• **Requirement**
Look through the data below. Pick out the lines holding the string "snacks".

• **Given material**

=====

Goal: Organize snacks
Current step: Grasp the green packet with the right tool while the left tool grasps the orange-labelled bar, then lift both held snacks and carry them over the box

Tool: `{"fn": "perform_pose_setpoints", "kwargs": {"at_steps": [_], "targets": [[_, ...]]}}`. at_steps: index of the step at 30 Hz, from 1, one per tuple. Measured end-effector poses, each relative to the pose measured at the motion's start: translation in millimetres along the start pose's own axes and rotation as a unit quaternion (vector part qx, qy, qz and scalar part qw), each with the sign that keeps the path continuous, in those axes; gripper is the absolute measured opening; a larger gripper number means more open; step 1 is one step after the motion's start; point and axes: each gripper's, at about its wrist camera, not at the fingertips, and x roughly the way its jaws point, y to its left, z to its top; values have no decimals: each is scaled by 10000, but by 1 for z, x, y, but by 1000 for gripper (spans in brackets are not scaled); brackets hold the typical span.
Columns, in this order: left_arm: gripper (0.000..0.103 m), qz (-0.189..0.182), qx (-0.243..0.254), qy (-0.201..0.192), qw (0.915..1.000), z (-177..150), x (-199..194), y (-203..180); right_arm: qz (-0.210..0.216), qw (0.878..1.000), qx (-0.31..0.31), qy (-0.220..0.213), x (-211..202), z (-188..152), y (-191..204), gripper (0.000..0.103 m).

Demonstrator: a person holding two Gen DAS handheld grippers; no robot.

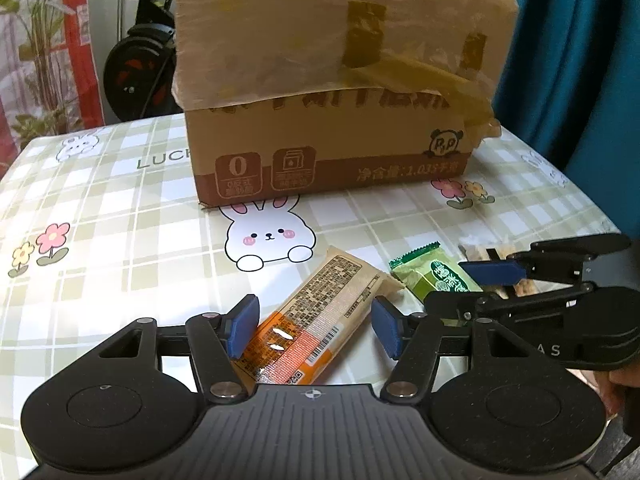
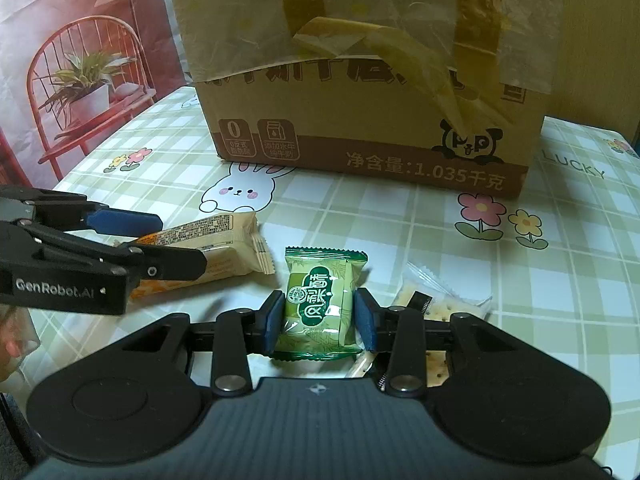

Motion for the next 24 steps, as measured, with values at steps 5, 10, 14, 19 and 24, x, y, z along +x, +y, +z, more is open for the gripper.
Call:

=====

• **Output for this task**
Goal: Organize snacks
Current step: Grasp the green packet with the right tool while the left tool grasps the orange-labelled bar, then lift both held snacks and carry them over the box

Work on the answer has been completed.